Notes.net is one of my reasons for sticking with Notes...
- 11
Sagar | 9/9/2004 8:42:50 AM
I was just comparing Notes.Net with other IBM developerworks forums eg forum for websphere ({ Link } They have better user interface. Most annoying thing in notes.net forum is that you have to visit each responses seperately,you just can not view all the responses in one page.
- 12
Christopher Byrne http://www.controlscaddy.com/ | 9/9/2004 9:45:34 AM
Sagar,
The response thing I can see and often get frustrated with as well (oh the power of Gmail:-) ).
But as far as searching. I have confidence that if I do a serach on LDD, I will find what I want fairly quickly. On other IBM sites, many times it feels like throwing up a HUGE pile of hay and that before the day ends I will have gotten closer to that needle. And I have the exact same problem with most MS Searches, especially when trying to find good help files or samples for tools/code that I can use.
- 13
Bernard Devlin | 9/11/2004 6:05:02 AM
@Sagar, well, I'm afraid I even disagree about the usability of the developerworks page. I put it to you that if that forum received the number of posts that Notes.net receieves, then posters are unlikely to get a response to their initial posts. The link you provide points to a 80kb page where each initial post is written in full. In order to even see any post I might be interested in helping with I have to scan through the text of all of them (more work for me, so less likely that the requester gets the help they require). Moreover, there are only 15 initial posts on that page. before it segments off to the next page. In a page of that size on Notes.net one can see the subject line of approximately 80 posts. And one can more easily see which see which posts have received no responses, and therefore go to help those people first. Since the same page size gives a view of 4x more requests for help, I would argue that Notes.net users are more likely to receive responses. And in fact that would appear to be borne out in reality: the developerworks site you link to has approximately 4000 topics with approximately 6000 replies, so thats an averate of roughly 1.5 replies per topic. I can't tell you so quickly on the numbers for Notes.net but looking down the second page in on Notes.net (46dom.nsf) one finds 253 replies to approx 100 entries, so 2.5 replies per request. And, since (e.g.) 46dom.nsf goes back about 8 years (assuming it covers all R4 releases) and it is easily searchable then it is actually quite likely that the ratio of people finding answers by searching is massively higher than those that actually request help.
As far as I am concerned Notes.net is one of the important reasonss for using Notes.

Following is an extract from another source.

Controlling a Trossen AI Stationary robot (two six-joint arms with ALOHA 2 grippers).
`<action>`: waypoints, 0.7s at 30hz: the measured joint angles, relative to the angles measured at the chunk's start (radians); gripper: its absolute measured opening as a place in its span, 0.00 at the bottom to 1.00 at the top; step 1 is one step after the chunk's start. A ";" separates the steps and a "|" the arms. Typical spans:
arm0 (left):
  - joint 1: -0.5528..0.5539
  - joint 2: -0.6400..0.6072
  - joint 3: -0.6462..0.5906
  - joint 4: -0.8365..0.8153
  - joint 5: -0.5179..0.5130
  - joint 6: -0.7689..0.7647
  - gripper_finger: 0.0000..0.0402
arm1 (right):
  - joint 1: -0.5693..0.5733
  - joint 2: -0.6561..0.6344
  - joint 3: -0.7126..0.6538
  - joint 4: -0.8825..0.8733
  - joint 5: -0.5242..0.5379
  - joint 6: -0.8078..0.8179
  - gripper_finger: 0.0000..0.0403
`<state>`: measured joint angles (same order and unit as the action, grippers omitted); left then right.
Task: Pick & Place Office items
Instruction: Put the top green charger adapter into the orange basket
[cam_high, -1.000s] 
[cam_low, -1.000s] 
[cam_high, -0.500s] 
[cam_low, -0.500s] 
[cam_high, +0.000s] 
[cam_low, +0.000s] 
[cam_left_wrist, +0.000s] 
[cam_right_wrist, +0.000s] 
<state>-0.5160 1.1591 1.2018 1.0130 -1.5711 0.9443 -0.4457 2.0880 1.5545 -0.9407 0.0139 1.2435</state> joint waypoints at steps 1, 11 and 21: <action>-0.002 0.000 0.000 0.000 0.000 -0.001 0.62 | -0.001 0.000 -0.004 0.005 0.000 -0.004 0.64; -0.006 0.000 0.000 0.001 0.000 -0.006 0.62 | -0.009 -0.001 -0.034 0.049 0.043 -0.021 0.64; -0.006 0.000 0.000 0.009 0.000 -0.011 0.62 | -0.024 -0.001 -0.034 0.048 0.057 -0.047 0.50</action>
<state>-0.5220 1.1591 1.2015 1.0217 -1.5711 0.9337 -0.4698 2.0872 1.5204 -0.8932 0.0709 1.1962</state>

Whenever I come across a problem that I cannot see the immediate answer to, 90% of the time I can find a solution (or see that it is a problem for other people and I shouldn't waste any more time tackling it head-on) within 10 minutes of going to Notes.net. In 6 years of using Notes and Domino I have never once called on Lotus for support.


"I'm amazed that there is no similar sense of community participation", it has always been my perception that there is, I think you'll find Microsoft has that community in newsgroups, for a long time they rewarded people that helped users in the Microsoft community with free software etc. MSDN also has a hugely committed community, and the Microsoft Developers are even tasked with helping answer developer questions. It's Not Notes.net but there are some very committed Microsoft Communities out there just using different technology.
There are so many newsgroups out there for Microsoft though, you have to pick a couple and stick to that community.